I’m sure a few Yammer customers are probably freaking out because we still don’t know if Yammer will get killed off (unlikely), if it will be migrated and combined into Sharepoint (which I’m sure many customers are a bit scared of but is what I think is most likely), or if they will just leave Yammer alone and have it as another product (what they did with Skype but seems unlikely with Yammer). Tony Zingale, Jive’s CEO said that they have been getting some defecting customers from Yammer and don’t be surprised if Jive starts an aggressive marketing campaign aimed at this acquisition. Chances are though, that many if not most of Yammer’s enterprise customers are already using Sharepoint as well.
This also poses an interesting situation for vendors in the collaboration space who seem to have collectively been targeting Sharepoint, either to get people to move away from it or to heavily integrate into it. But now that Microsoft will have all the same capabilities as every other collaboration vendor out there it becomes a tough sell to go against them. However, this also points the spotlight on collaboration vendors in the space and really helps highlight the importance and value of what this means to the enterprise. I originally thought that Microsoft would acquire Newsgator which has built a whole business around making Sharepoint a more social and collaborative product but now that Microsoft is going to have these capabilities I’m thinking Newsgator is going to have to start thinking about what their future with Microsoft is going to look like.

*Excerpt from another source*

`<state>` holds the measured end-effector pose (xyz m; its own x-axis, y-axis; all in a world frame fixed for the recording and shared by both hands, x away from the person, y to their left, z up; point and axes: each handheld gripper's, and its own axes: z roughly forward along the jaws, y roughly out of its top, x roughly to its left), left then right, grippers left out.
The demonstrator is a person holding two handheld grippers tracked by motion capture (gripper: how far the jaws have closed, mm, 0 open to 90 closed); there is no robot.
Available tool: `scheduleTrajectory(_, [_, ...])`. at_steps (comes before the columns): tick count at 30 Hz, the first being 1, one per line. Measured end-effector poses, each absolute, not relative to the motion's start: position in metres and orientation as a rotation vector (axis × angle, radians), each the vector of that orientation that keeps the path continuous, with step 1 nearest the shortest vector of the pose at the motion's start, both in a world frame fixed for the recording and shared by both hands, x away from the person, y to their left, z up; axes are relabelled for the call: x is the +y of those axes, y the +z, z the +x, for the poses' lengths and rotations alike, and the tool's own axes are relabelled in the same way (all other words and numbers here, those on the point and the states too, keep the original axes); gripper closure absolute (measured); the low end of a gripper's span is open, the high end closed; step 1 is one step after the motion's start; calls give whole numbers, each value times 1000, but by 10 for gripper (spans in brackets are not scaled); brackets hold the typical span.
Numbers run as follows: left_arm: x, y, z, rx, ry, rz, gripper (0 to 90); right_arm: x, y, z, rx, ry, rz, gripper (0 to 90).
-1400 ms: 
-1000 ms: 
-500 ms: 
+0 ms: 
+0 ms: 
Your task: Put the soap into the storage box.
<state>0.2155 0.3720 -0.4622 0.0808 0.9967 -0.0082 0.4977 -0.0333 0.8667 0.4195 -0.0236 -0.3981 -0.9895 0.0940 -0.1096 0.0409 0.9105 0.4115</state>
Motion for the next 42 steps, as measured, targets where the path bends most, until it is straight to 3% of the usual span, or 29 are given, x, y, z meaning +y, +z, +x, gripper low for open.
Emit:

So to sum up I think the acquisition makes sense for Microsoft because it:
- gives them a cool popular brand with a new set of features and capabilities that they don’t have
- allows them to further retain Sharepoint customers
- gives them a new business model
- kills some of their competition
- ads a social layer to connect many of their other office and collaboration products
- fits in line with their new “social mission”
- makes them a front runner in any collaboration discussion with prospects
- can leverage existing Microsoft products to now sell a new one, another revenue stream for them
What do you think of this acquisition, does it makes sense or do you think it’s a waste of time and money?